# [Exercise]
Please count the lines below that contain the word "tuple", and reply with that number alone.

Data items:
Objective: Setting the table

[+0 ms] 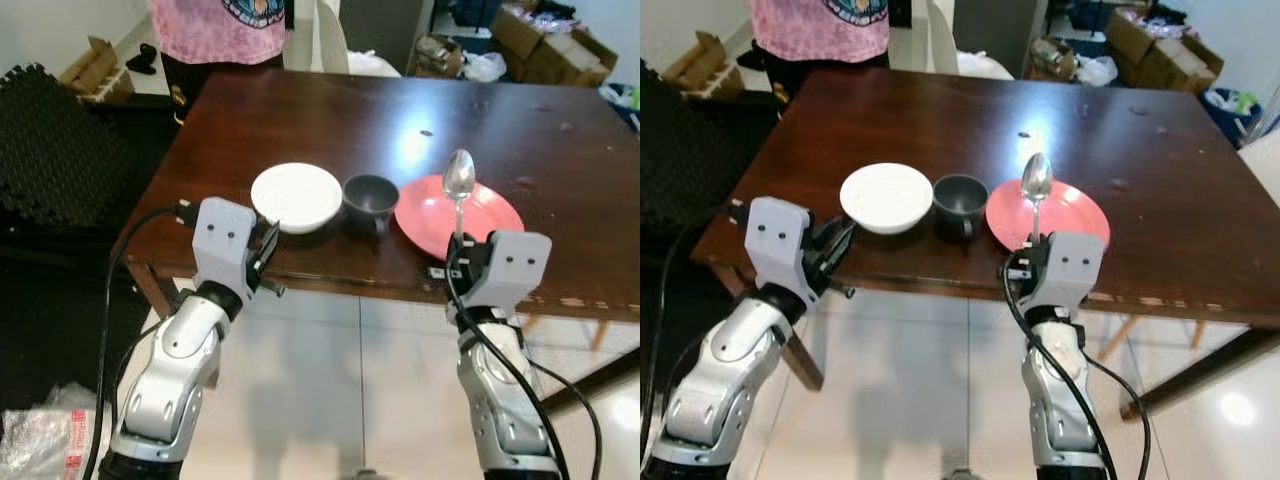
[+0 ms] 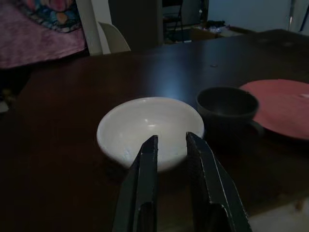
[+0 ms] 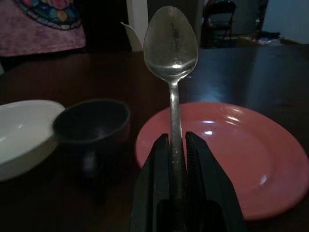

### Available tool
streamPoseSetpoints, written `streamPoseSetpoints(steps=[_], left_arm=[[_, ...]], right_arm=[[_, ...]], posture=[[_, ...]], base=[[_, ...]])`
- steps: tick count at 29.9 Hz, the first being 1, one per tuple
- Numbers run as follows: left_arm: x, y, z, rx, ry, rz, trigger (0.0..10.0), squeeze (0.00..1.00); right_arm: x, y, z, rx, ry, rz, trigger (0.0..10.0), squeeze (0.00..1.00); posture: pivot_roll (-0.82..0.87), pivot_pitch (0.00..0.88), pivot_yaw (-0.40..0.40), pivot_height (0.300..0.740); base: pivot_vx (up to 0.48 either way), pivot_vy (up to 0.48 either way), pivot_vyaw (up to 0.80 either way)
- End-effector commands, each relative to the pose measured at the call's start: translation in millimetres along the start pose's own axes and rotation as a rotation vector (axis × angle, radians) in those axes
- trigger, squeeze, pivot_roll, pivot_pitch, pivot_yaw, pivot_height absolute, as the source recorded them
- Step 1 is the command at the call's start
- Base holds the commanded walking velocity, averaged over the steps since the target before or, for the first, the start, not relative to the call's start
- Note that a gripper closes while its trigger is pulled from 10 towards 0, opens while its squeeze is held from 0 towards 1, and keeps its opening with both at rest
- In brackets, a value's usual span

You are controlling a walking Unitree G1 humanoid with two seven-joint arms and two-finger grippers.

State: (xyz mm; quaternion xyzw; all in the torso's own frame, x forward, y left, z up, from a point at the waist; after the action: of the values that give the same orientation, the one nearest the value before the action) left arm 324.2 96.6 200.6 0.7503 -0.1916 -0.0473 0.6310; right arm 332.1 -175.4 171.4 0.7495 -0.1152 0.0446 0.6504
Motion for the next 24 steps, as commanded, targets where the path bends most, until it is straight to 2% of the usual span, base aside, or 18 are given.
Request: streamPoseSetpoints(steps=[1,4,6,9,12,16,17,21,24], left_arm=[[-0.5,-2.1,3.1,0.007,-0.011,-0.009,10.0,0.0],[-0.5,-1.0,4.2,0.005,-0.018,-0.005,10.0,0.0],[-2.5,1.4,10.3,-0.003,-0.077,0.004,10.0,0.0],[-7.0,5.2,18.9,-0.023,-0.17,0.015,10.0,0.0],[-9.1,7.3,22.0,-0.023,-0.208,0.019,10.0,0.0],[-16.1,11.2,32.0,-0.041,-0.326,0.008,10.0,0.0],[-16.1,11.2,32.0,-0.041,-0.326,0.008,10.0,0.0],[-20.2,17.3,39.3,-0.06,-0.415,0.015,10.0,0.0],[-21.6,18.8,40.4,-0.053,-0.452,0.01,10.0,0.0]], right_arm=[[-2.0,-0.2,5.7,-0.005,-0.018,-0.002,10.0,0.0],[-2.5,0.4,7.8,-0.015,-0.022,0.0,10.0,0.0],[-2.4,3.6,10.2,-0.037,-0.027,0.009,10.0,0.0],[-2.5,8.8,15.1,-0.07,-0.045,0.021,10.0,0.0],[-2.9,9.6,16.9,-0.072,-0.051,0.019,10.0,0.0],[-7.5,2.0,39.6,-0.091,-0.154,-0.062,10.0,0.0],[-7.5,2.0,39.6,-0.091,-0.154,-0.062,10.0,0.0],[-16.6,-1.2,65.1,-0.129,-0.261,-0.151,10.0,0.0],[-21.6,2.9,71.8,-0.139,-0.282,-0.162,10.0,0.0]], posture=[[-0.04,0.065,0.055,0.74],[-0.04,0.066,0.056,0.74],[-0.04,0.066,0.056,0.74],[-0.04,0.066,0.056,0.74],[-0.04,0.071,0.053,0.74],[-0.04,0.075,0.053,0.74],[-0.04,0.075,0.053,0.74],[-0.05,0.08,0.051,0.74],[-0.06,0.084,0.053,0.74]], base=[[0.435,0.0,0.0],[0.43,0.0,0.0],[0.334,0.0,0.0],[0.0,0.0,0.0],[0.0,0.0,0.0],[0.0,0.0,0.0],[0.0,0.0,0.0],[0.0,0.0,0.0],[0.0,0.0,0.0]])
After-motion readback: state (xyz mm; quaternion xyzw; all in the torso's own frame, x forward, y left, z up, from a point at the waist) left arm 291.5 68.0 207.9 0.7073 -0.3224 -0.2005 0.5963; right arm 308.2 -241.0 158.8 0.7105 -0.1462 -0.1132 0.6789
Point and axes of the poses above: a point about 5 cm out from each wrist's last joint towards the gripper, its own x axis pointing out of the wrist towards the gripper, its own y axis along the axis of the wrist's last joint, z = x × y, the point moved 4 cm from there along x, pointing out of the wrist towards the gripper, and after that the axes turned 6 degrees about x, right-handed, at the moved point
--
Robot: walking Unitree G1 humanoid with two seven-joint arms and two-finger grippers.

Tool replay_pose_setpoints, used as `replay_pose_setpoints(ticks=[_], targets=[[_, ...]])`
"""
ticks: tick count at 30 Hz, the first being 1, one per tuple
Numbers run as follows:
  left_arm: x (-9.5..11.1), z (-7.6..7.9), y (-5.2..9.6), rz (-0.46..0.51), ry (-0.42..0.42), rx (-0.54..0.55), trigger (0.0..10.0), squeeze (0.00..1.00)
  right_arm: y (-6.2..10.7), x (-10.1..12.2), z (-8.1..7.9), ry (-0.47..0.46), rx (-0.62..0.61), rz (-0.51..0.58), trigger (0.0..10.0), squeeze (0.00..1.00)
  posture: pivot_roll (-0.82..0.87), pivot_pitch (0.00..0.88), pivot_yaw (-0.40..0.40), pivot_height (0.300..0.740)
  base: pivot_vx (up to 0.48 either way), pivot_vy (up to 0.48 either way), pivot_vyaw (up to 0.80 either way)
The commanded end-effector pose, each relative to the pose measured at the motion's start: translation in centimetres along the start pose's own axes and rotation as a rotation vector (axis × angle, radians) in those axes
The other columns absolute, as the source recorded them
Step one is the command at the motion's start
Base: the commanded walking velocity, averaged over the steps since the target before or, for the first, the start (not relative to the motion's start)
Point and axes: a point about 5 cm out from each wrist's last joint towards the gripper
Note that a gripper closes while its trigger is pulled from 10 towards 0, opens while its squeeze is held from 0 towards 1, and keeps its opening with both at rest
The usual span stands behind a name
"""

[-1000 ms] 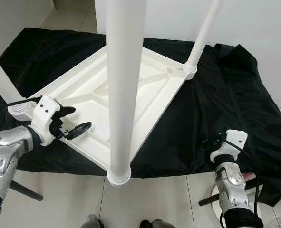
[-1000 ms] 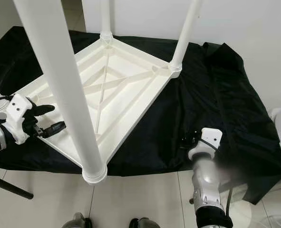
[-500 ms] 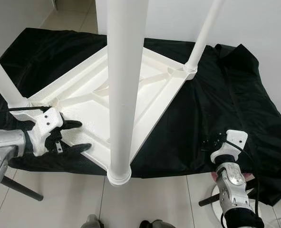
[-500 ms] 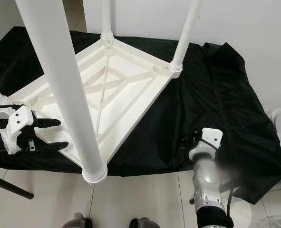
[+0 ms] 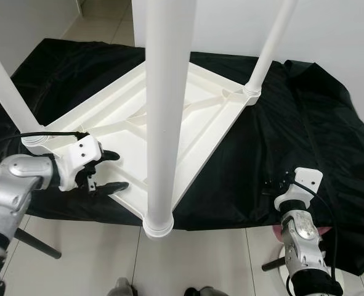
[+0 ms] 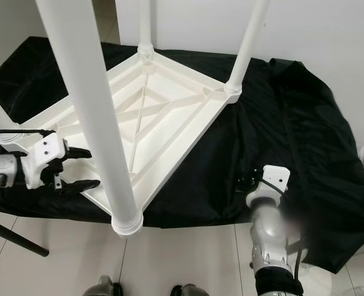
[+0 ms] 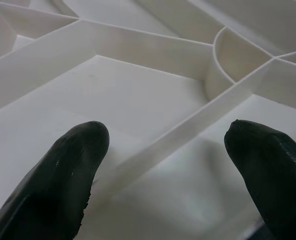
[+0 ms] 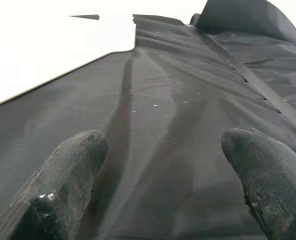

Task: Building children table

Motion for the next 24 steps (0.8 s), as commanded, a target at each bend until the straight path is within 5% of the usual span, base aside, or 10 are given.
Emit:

# [Response]
2